In 2025, that story is finally starting to change. For the first time, a few new medications have shown clear, reproducible benefits, especially for certain groups of patients. Understanding why so many drugs have failed, and why some are now succeeding, helps explain where COPD care is heading and why the basics of treatment still matter most.
Why COPD Has Been So Hard to Treat
To understand why drug development for COPD has been so frustrating, it helps to know what the disease actually is and what it is not. COPD is not one single illness. It is an umbrella term for a group of overlapping problems that damage the lungs and make it difficult to exhale fully. Most people with COPD have some combination of chronic bronchitis, which causes mucus buildup and inflammation in the airways, and emphysema, which destroys the lung’s tiny air sacs where oxygen exchange occurs.
For some patients, airway inflammation is the main problem. For others, it is the loss of elasticity in lung tissue, frequent infections, or mucus that traps air and causes airway collapse. Smoking is still the most common cause worldwide, but even among people who quit smoking years ago, the lungs can still be impacted by COPD.
Because COPD has many biological impacts, no single treatment works for everyone. Most drugs tested in the past decade targeted either one narrow aspects of inflammation or a very broad set of targets. As we have learned more about COPD, it has become clear that COPD involves a mix of inflammatory types, some related to allergies but many driven by infection, smoke exposure, or chronic bacterial changes in the airways. As a result, drugs that revolutionized asthma care did not make much difference in COPD and new targeted approaches were needed.
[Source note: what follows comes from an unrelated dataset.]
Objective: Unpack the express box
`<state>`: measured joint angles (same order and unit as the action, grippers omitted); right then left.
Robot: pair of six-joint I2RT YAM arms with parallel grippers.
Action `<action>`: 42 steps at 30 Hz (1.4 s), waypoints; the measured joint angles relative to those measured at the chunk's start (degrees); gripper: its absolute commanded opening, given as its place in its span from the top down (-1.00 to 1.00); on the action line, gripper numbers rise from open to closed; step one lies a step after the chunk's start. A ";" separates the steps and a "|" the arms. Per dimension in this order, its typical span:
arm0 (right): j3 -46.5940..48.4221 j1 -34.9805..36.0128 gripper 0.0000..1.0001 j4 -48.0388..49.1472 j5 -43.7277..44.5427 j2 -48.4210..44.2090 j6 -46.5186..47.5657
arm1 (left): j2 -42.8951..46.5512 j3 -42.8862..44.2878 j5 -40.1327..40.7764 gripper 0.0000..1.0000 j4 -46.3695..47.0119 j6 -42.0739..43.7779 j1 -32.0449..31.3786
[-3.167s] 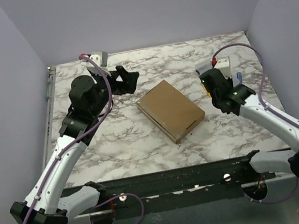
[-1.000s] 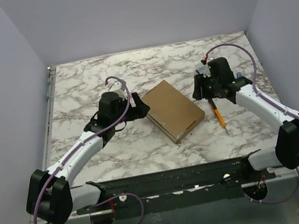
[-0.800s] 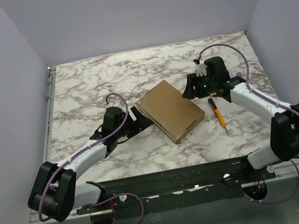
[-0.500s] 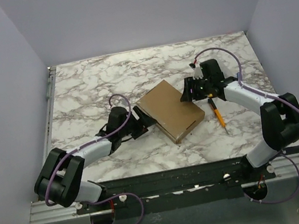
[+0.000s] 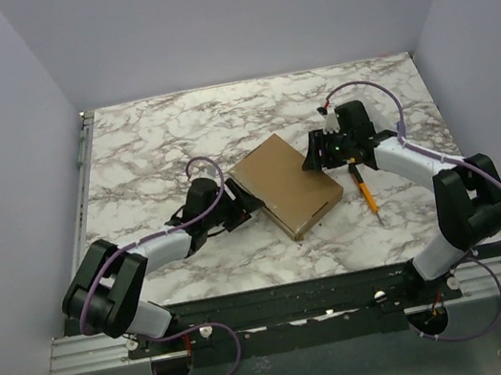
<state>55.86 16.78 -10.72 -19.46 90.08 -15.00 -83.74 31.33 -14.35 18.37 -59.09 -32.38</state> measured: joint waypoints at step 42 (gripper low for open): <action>-0.68 0.02 -0.09 0.90 0.28 1.01 0.00 | 3.23 -7.26 2.38 -0.38 3.80 2.80 2.10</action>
<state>55.18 16.80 -9.82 -19.18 91.09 -15.00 -80.51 24.08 -11.97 22.17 -56.29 -30.28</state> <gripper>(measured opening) 0.547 0.697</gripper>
The Long Road of Modest Progress
That does not mean there has been no progress. The last two decades brought major improvements in the inhaled medications that form the foundation of COPD treatment. Long-acting bronchodilators help relax the airway muscles, making it easier to breathe. Later, doctors began using “triple therapy” inhalers that combine three medicines: a steroid to reduce inflammation, and two bronchodilators that keep airways open. These combination inhalers have reduced flare-ups, improved breathing symptoms, and likely increased survival for people at higher risk.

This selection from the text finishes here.